The failures that we have in public transportation is no money. And there’s no money because the county just isn’t paying its part. We elect people who don’t want to pay their fair share taxes. Poor people in fact pay a tremendous percent of their income in taxes because they pay in addition to their income taxes all the fees and the sales taxes hit them a lot harder that tend to take a greater percent of their other income. It’s the wealthier parts of society who receive the most and are paying the least taxes who are in fact the moochers. So, the county has become a moocher on the city.

Not going to be a popular opinion in the county.

But if you look at the traffic patterns in the morning and in the evening you see that people come from the county to work at jobs in the city of Memphis and they go home in the evening. So they are here all day. They utilize the airport. They utilize the roads. The electricity. Everything.

Germantown and Collierville exist here because Memphis exists. They did not go start their communities in the middle of nowhere. They are part of Memphis. And yet they choose to contribute zero to the city in which they’re spending 10-hours a day.

We love to say, “the city is mismanaging money.” The city’s not mismanaging money, there’s no money to mismanage. People write me when I say these things and they say, “Oh, you’re giving the rest of the county a bad name by saying these things! It’s all Memphis’ fault! You have to separate us from Memphis because we’re Germantown or we’re Collierville and we don’t have anything to do with Memphis.” That’s not true. They are connected to Memphis but refuse to contribute to the support of Memphis.

There’s an intersection of wealth, housing and education. Property is more expensive near high-performing schools. Nationally, it’s something like 2.4 times higher, I think.

Every child with parents who have resources to move to a wealthier area will do so. And every child who has the parents with the education or motivation to apply for a charter or private school will do. Who remains in the neighborhood schools? The children with the greatest needs and fewest resources. And they’re now completely abandoned, so we have a concentration of high-need students. Concentrations of low expectations, high need, who don’t have the social capital around them to try to do better. Then, we say this school’s failing. It’s failing because we made it fail.

And even equal funding doesn’t cut it.

Even if we funded everything at the same level, if you have a school with a high proportion of children that are at risk with hunger, you probably need to fund that at twice the level to produce more services, more attention. For a lot of children it’s the only place they receive a meal and the only place they receive any attention.

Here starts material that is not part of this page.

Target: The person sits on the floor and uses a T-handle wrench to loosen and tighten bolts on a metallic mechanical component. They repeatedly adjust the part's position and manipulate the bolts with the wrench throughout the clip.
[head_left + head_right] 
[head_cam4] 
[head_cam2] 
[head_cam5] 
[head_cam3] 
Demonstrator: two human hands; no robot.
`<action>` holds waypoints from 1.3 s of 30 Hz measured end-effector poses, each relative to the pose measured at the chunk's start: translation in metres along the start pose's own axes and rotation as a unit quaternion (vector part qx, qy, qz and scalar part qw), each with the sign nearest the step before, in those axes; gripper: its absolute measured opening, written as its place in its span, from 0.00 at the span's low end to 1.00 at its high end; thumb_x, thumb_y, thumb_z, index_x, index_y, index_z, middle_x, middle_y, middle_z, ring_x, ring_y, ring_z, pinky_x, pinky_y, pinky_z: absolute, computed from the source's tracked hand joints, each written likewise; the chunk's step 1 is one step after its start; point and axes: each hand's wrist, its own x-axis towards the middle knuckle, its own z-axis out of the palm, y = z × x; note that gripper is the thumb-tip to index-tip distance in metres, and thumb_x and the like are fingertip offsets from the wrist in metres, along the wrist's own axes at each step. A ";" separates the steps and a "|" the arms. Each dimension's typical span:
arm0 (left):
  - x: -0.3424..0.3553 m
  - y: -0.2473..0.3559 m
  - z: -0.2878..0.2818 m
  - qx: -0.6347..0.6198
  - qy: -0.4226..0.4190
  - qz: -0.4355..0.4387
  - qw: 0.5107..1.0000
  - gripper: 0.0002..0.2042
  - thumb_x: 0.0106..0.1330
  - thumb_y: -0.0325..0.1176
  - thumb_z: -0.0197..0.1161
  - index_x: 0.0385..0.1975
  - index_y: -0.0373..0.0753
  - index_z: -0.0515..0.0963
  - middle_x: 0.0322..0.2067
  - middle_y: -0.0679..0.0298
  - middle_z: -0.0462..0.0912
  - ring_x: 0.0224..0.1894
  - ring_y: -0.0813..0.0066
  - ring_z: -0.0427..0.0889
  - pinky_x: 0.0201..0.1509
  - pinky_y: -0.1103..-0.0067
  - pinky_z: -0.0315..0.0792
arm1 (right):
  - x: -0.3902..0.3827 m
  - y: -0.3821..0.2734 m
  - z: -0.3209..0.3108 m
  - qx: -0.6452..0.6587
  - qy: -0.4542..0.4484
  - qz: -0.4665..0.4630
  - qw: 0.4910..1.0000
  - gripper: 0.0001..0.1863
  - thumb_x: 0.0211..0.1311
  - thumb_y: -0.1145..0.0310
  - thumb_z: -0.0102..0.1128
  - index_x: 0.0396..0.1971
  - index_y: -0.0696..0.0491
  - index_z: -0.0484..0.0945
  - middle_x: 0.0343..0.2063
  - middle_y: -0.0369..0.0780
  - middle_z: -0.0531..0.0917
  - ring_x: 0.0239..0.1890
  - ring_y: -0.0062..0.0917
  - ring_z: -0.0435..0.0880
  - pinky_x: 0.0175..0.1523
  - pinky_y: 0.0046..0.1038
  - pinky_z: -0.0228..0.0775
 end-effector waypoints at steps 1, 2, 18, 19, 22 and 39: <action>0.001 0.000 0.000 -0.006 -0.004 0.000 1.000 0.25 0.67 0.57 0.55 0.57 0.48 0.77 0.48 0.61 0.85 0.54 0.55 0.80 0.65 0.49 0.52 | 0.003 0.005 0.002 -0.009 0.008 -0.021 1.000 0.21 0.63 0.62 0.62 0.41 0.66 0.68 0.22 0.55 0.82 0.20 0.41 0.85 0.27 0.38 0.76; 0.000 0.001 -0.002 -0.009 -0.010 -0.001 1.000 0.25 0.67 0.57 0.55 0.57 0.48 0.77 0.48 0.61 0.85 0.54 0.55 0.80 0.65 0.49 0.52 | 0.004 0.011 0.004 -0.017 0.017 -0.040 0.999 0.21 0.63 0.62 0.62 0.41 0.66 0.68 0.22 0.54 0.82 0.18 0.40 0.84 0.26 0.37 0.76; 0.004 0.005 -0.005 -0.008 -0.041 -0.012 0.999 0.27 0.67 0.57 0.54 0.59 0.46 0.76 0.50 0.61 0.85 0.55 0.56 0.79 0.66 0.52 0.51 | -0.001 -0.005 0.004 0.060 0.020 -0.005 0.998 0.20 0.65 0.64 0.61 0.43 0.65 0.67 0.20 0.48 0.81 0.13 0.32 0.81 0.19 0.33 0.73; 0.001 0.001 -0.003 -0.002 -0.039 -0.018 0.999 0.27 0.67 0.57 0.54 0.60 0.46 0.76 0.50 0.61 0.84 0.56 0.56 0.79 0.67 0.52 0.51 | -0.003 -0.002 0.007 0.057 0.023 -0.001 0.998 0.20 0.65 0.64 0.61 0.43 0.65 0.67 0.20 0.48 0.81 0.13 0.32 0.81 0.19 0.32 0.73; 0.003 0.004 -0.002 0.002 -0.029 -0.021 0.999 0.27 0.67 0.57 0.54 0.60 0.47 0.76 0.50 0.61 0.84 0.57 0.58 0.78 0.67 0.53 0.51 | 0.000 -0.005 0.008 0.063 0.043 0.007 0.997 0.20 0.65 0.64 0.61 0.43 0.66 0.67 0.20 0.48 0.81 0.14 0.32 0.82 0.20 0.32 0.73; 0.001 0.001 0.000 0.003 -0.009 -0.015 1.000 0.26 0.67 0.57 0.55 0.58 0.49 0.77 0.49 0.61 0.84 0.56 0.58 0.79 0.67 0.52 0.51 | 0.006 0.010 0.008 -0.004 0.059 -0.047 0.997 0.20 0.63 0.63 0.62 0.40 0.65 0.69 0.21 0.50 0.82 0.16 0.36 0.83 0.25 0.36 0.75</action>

The only thing people with resources say is, “I don’t want to see them, keep them in this area. Don’t bring them to me.” Without thinking, the most helpful thing we could do to improve things is to actually put high-need children together with children who have more resources and who’ve had different experiences. It would provide a lot of social capital for those children.

How?

A percent of housing throughout the city reserved for low income people. What that does is redistribute low-income people throughout the city. Then schools have children of all income levels.

[pdf-3] You’ve talked about wages. But if wages go up isn’t that just a great reason to raise rents and create a little more wealth for owners while keeping a lot of the same barriers in place?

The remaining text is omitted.